En 32 meses de gestión, el régimen de Peña Nieto acumula más de 57 mil asesinatos dolosos, y suman más de 30 mil las desapariciones desde 2007. De alcances históricos, las redes colusivas de corrupción/impunidad/simulación que operan al margen de la Constitución implican una consecuencia evidente: la impunidad generalizada alienta la repetición de los crímenes. Verbigracia, en nuestros días, Tlatlaya, Ayotzinapa, Apatzingán, Tanhuato, Calera, Ostula...

De la guerra sucia de los años 70 con epicentro en Guerrero a los hechos de Iguala/Ayotzinapa en 2014, la desaparición forzada de personas ha sido una herramienta de la represión institucionalizada. Prototipo de un delito de carácter continuado, se produce una desaparición forzada cuando se arresta, detiene o traslada contra su voluntad a una persona o ésta es privada de su libertad por agentes gubernamentales de cualquier sector o nivel, o por grupos organizados o particulares que actúen en nombre del gobierno o con su apoyo directo o indirecto, su autorización o asentimiento (por ejemplo, escuadrones de la muerte y grupos paramilitares o de limpieza social), y que luego se niegan a revelar la suerte o paradero de dicha persona o a reconocer que está privada de la libertad, sustrayéndola así a la protección de la ley.

La práctica de la desaparición remite al Decreto noche y niebla ( Nacht-und-nebel-erlass) del führer Adolfo Hitler, del 12 de diciembre de 1941, reconocido como el primer documento de Estado con órdenes para detener-desaparecer personas de manera furtiva o secreta, bajo el cobijo/ocultamiento de la oscuridad y la niebla.

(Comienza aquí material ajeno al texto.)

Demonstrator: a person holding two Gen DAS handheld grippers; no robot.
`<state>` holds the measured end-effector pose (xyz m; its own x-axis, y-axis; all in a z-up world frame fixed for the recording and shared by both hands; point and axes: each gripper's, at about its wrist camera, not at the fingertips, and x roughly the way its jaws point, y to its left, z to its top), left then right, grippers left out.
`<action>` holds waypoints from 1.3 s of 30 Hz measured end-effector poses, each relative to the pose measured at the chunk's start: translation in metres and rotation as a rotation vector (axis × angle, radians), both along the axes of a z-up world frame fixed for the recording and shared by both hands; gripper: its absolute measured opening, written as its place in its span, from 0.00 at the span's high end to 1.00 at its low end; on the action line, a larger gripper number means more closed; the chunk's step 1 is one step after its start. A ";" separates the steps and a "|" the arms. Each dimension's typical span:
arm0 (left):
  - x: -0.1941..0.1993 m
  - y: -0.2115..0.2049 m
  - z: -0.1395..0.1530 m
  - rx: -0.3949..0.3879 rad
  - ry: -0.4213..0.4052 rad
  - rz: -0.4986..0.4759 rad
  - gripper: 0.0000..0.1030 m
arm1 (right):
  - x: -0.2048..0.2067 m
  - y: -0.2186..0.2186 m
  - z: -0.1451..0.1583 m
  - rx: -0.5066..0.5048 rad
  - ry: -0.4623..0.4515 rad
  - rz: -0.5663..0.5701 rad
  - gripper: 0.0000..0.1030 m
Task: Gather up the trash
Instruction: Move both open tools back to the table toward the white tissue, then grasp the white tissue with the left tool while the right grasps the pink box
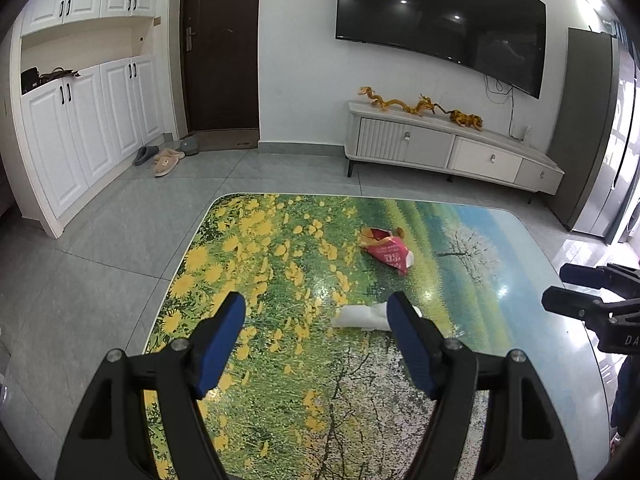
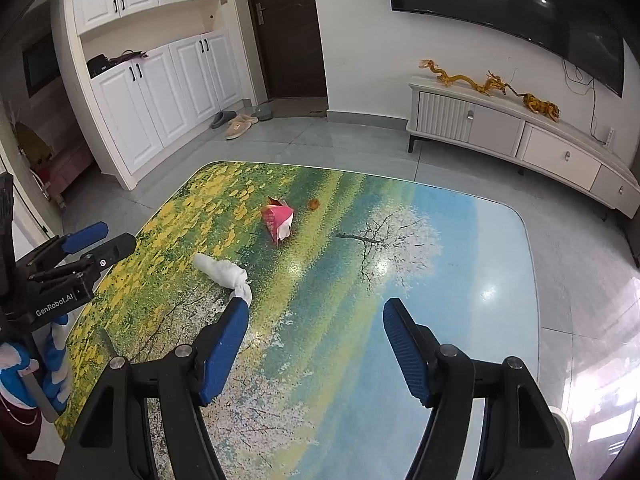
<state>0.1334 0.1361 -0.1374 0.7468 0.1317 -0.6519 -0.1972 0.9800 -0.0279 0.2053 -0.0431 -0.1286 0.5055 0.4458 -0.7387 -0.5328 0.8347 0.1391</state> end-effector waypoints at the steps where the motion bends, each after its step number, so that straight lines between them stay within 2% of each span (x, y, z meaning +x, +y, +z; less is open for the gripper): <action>1: 0.002 0.001 -0.002 -0.001 0.004 0.002 0.30 | 0.004 0.004 -0.001 -0.001 0.002 0.008 0.34; 11: 0.020 0.014 -0.018 -0.004 0.038 0.020 0.30 | 0.038 0.031 -0.018 0.003 0.029 0.062 0.34; 26: 0.034 0.033 -0.038 -0.038 0.068 0.040 0.30 | 0.060 0.057 -0.036 -0.005 0.052 0.117 0.34; 30: 0.041 0.034 -0.040 -0.132 0.057 -0.083 0.30 | 0.073 0.064 -0.042 0.006 0.065 0.136 0.34; 35: 0.060 0.019 -0.045 -0.183 0.087 -0.307 0.30 | 0.097 0.073 -0.055 0.053 0.099 0.147 0.34; 39: 0.078 0.000 -0.055 -0.158 0.125 -0.474 0.30 | 0.118 0.081 -0.063 0.114 0.132 0.173 0.34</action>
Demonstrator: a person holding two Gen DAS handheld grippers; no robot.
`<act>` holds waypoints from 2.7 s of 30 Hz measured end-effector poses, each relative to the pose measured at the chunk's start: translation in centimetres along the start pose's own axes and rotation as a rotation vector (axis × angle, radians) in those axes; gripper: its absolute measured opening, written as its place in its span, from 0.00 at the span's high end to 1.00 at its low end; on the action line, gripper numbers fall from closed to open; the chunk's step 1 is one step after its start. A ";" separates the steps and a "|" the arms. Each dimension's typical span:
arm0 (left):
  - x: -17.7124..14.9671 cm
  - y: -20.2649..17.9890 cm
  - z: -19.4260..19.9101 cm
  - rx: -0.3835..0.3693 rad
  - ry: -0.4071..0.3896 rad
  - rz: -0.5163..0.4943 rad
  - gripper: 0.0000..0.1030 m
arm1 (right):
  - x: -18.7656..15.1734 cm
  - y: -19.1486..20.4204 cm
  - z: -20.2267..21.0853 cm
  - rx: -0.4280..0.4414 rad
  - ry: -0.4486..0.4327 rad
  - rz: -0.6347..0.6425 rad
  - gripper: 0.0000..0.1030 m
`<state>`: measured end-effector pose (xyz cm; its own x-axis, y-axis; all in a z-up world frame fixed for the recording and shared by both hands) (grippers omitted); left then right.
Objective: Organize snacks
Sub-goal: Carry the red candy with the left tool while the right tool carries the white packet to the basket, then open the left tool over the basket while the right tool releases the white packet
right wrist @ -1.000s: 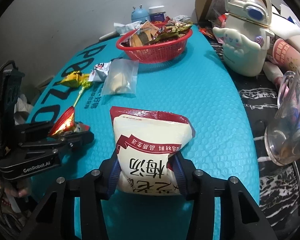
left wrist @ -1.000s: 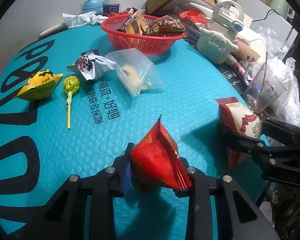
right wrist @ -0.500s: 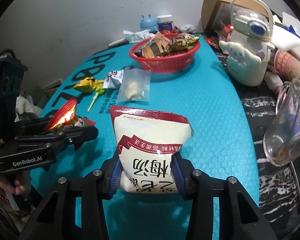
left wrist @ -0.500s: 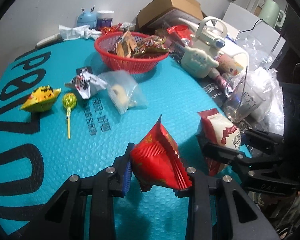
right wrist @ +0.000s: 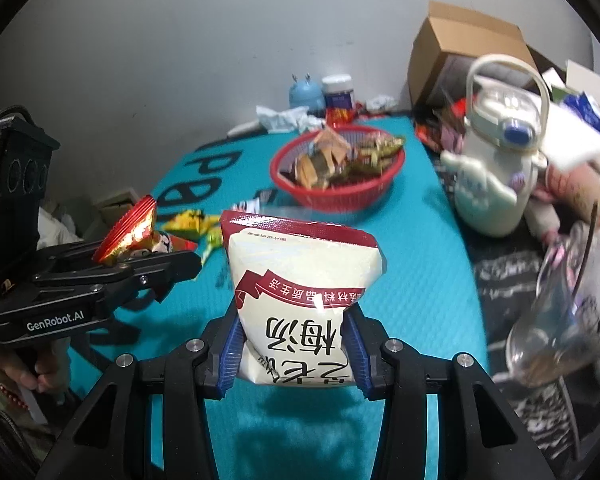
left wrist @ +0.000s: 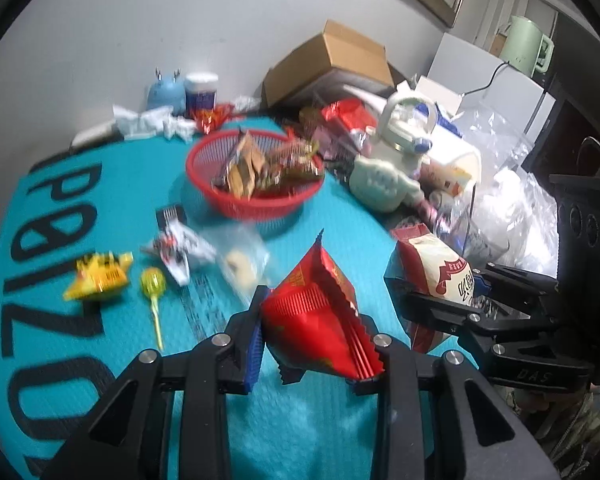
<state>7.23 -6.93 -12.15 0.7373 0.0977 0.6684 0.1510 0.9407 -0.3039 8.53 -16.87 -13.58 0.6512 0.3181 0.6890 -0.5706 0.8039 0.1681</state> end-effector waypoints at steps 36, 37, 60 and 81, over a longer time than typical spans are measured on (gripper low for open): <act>16.3 7.7 -7.8 0.090 -0.061 -0.100 0.70 | 17.9 -3.7 -7.6 -0.046 -0.160 0.045 0.56; 16.2 8.1 -8.5 0.086 -0.050 -0.089 0.70 | 18.1 -3.9 -8.1 -0.046 -0.155 0.042 0.56; 14.4 10.3 -13.0 0.084 0.057 -0.078 0.53 | 17.8 -4.9 -13.3 -0.031 -0.075 0.044 0.56; 14.2 11.2 -11.0 0.111 0.028 -0.051 0.53 | 17.7 -4.1 -14.3 -0.062 -0.031 0.059 0.41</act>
<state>26.68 1.38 -13.52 0.7489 0.0413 0.6614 0.1160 0.9745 -0.1923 29.55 -7.40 -12.17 0.6009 0.3514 0.7180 -0.5750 0.8140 0.0829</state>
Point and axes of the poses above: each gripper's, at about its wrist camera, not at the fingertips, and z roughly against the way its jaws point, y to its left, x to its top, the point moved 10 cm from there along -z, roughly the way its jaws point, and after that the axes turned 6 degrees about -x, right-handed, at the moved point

El decreto fue complementado por otros que especificaban cómo debían hacer desaparecer a personas sospechosas de resistir la ocupación nazi en Europa: sin dejar rastro de su paradero, ninguna pista, ningún atisbo de esperanza y sin proporcionar información alguna a sus parientes. El cadáver debía ser inhumado en el sitio de muerte y el lugar no sería dado a conocer. El objetivo era generar “un efecto aterrorizante ( abschreckende wirkung)”, eficaz y perdurable sobre los familiares y la población, que debería permanecer con la incertidumbre sobre el destino de los detenidos.

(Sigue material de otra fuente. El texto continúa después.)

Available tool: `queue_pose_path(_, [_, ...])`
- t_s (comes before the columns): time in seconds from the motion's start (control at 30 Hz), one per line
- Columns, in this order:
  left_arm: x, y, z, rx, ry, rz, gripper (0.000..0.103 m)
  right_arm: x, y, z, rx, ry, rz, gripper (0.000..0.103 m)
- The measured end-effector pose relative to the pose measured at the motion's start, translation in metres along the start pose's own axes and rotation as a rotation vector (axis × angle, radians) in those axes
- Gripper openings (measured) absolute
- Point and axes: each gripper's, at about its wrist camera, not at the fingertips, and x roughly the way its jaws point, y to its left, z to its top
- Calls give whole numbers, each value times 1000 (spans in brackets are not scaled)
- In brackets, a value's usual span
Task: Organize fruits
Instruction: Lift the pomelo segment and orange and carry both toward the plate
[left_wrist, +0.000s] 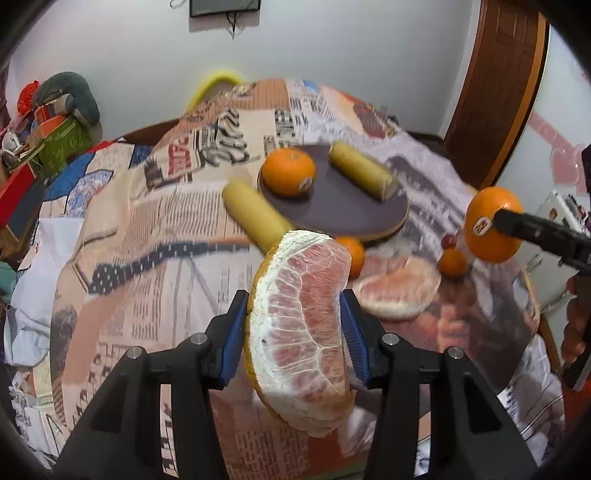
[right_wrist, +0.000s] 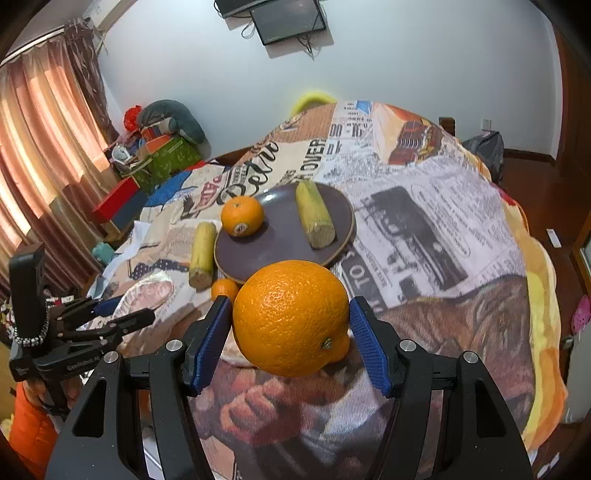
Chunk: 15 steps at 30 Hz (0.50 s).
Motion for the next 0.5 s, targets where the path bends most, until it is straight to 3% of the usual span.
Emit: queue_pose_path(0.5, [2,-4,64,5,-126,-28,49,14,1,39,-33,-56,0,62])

El propósito era paralizar a la población a través del terror. Los desaparecidos eran un medio; el objetivo principal era desarticular cualquier forma de resistencia y mantener a la población en una incertidumbre duradera. Un esquema necrofílico que se ha venido repitiendo en México a través de la simulación e instrumentación gubernamental de la búsqueda de los 43 desaparecidos, con el objetivo encubierto −pero hasta el presente no logrado− de aniquilar síquicamente a los familiares y compañeros de las víctimas y a la población en general, e inhibir cualquier oposición o resistencia a la colonización, ocupación y despojo del territorio que habitan.